BEGIN Recorded data

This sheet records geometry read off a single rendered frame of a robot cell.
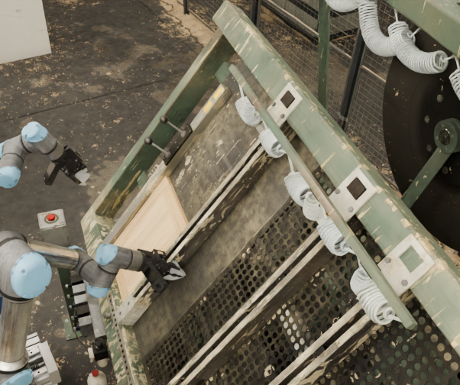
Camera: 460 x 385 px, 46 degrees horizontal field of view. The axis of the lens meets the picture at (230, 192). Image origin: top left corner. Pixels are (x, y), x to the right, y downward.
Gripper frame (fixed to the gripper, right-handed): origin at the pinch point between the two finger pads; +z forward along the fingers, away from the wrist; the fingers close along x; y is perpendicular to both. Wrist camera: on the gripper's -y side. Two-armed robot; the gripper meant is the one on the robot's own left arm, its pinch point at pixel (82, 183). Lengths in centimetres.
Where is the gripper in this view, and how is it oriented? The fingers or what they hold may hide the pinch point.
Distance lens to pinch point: 226.3
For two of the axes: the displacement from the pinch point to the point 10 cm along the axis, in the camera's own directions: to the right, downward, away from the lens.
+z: 3.6, 5.0, 7.9
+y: 7.9, -6.1, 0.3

END Recorded data

* **Work request**: Each line from the top of the records through the one containing "Camera: 460 x" needs to be transcribed exactly, without pictures.

* **Answer to the exercise**:
This sheet records geometry read off a single rendered frame of a robot cell.
Camera: 460 x 385 px, 46 degrees horizontal field of view. The axis of the lens meets the picture at (230, 192). Image origin: top left corner. Pixels are (x, y), x to the right, y downward.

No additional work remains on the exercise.